# WHAT TO PRODUCE
Pick out the lines below that contain the string "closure" and copy them all.

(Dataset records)
——————
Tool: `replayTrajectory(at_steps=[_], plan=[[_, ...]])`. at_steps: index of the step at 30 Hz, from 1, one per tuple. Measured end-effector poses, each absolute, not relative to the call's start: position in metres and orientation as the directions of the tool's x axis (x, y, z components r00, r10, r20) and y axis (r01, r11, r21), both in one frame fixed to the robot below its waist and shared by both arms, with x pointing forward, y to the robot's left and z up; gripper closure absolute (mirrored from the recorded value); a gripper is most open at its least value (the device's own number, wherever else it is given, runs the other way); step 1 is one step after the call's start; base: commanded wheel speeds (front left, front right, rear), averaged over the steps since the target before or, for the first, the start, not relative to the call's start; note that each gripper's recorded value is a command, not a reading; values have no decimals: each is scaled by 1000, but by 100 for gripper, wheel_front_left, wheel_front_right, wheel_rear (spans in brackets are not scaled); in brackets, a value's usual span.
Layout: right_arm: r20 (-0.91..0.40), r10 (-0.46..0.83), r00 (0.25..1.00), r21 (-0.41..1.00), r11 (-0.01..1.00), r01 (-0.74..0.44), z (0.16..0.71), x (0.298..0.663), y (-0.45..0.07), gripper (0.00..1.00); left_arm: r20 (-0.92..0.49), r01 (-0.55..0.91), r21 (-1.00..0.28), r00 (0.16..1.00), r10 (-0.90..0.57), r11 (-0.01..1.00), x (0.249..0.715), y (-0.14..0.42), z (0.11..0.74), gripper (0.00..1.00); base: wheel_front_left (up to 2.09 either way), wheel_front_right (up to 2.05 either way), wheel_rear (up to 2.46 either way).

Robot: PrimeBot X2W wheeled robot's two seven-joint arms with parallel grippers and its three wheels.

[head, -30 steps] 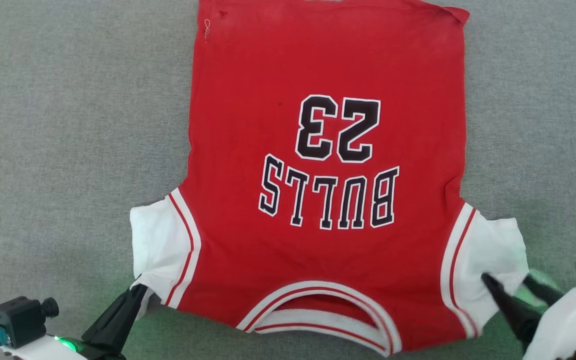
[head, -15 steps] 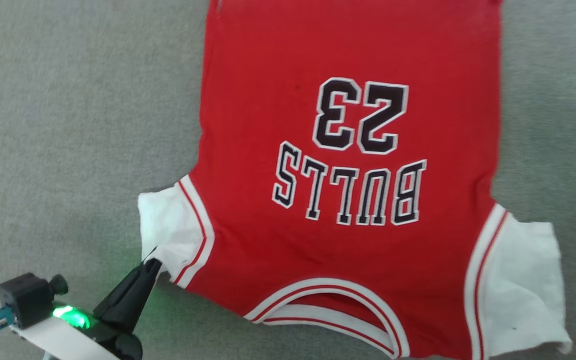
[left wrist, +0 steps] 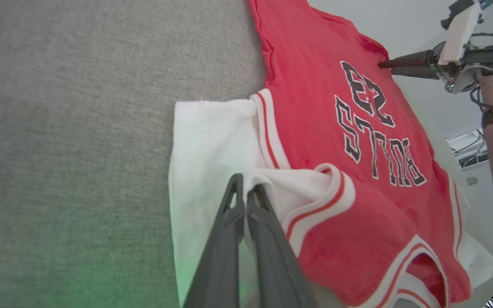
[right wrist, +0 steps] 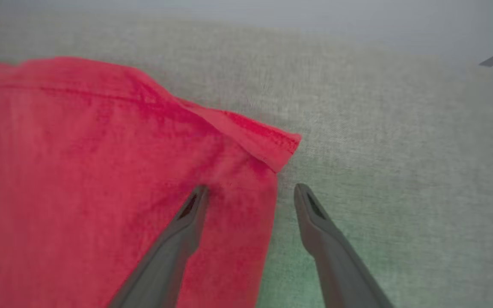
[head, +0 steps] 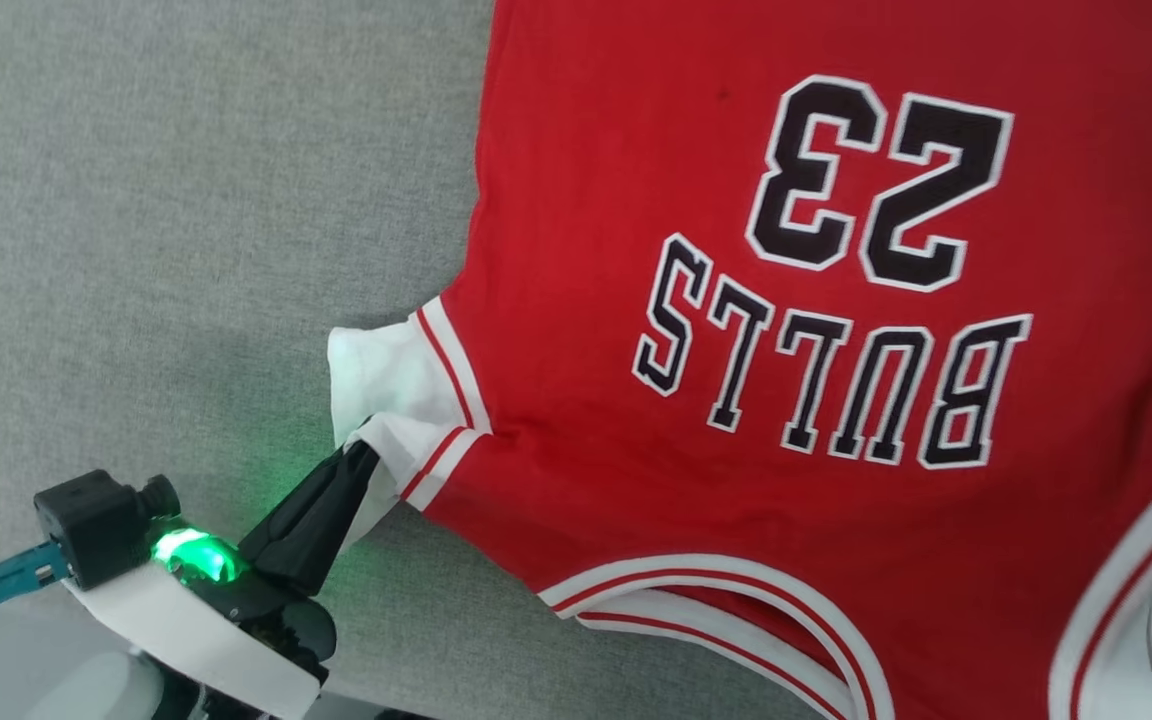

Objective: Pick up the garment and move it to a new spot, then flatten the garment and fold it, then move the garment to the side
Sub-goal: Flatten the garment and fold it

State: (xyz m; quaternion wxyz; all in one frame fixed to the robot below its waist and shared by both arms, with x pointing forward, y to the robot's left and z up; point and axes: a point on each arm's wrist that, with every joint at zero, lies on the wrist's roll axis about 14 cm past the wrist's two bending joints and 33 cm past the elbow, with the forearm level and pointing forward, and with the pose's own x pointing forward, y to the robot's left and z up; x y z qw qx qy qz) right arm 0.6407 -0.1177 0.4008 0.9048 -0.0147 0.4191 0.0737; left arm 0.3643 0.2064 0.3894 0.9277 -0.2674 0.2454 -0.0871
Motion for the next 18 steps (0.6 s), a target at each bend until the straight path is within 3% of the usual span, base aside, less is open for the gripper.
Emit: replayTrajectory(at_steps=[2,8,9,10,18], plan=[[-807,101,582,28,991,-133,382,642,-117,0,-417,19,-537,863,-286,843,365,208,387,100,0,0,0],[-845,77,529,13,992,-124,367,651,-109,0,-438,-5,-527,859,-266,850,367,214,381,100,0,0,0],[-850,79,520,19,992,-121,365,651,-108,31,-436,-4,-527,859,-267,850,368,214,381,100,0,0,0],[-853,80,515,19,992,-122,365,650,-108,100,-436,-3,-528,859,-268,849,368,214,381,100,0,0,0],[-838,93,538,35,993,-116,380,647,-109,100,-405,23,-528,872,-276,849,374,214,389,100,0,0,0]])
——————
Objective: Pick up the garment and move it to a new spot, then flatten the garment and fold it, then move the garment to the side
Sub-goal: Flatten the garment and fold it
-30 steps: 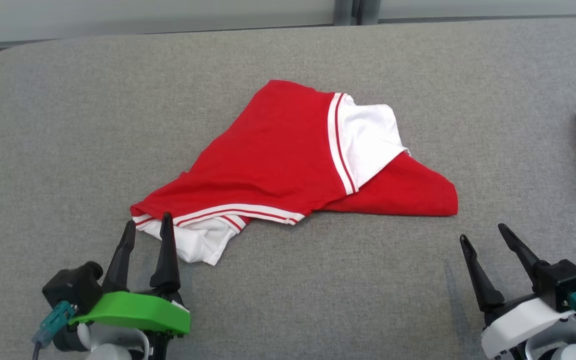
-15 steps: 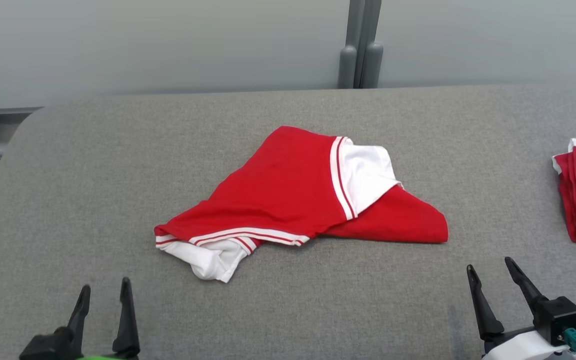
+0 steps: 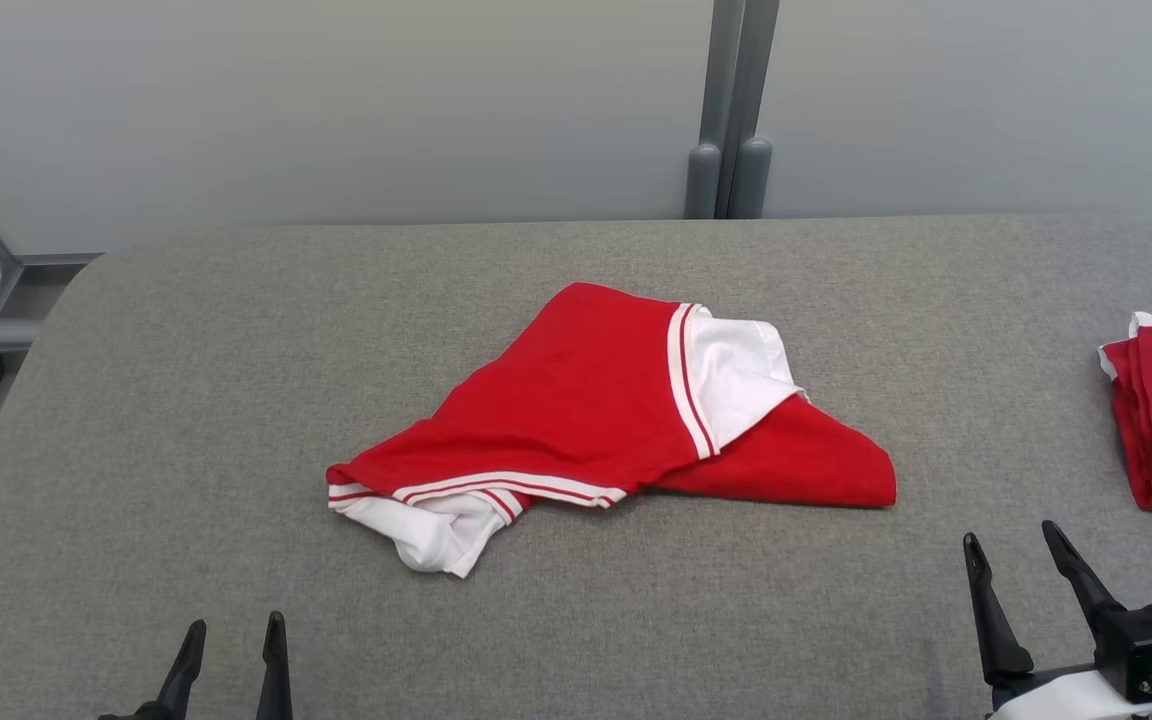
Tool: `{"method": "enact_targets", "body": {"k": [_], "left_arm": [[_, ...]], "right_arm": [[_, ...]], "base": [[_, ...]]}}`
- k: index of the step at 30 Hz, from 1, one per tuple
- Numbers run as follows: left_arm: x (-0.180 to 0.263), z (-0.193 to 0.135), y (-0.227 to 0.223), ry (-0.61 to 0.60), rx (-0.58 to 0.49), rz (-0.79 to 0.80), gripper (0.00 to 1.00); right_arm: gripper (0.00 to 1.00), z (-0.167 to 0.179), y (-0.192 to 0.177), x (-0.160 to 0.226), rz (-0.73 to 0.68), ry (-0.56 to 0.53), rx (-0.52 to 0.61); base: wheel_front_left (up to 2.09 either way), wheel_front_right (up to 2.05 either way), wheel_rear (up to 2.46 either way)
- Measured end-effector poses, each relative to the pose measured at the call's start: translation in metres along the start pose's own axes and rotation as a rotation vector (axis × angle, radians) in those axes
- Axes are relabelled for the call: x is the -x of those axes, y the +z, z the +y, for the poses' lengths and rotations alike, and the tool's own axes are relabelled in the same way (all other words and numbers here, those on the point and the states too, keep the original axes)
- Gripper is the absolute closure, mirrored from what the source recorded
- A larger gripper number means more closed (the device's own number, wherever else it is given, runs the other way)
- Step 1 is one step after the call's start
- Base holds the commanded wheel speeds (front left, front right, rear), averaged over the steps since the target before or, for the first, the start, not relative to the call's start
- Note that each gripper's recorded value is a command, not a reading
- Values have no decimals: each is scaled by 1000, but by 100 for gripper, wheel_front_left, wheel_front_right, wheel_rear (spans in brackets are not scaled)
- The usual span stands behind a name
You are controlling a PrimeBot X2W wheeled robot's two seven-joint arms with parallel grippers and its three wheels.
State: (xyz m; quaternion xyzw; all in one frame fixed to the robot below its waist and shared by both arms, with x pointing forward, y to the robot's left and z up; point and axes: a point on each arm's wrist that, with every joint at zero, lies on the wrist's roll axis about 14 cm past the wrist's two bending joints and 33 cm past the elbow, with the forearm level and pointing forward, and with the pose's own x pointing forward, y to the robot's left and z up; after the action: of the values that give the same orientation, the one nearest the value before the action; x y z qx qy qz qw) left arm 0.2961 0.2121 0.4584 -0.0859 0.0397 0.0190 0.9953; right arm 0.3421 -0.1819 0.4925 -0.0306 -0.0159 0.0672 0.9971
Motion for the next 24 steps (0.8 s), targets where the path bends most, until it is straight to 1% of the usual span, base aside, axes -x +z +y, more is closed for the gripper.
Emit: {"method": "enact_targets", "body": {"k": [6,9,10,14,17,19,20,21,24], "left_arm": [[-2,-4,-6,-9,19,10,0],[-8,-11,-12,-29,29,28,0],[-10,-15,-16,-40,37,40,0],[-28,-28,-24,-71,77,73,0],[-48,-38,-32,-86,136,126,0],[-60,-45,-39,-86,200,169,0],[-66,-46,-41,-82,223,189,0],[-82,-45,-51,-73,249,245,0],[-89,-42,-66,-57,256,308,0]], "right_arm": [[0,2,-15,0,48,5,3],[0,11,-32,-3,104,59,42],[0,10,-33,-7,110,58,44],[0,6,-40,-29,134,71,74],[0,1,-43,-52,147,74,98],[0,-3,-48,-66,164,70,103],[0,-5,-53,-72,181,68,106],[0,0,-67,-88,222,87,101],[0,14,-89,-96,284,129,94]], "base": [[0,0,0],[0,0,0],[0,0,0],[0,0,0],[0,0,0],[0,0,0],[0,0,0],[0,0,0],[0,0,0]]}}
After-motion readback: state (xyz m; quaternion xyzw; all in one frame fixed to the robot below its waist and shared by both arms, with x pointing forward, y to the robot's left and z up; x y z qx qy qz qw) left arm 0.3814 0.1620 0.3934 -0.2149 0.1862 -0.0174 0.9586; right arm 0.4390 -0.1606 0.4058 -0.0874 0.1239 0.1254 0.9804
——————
# SOLUTION TO THE PROBLEM
Tool: `replayTrajectory(at_steps=[_], plan=[[_, ...]])`. at_steps: index of the step at 30 Hz, from 1, one per tuple. Measured end-effector poses, each absolute, not relative to the call's start: position in metres and orientation as the directions of the tool's x axis (x, y, z components r00, r10, r20) and y axis (r01, r11, r21), both in one frame fixed to the robot below its waist and shared by both arms, with x pointing forward, y to the robot's left and z up; gripper closure absolute (mirrored from the recorded value); a gripper is most open at its least value (the device's own number, wherever else it is given, runs the other way); step 1 is one step after the call's start; base: commanded wheel speeds (front left, front right, rear), averaged over the steps since the target before or, for the first, the start, not relative to the call's start; note that each gripper's recorded value is a command, not a reading; values have no decimals: each is scaled by 1000, but by 100 for gripper, wheel_front_left, wheel_front_right, wheel_rear (spans in brackets are not scaled); in brackets, a value's usual span.
- Gripper is the absolute closure, mirrored from what the source recorded

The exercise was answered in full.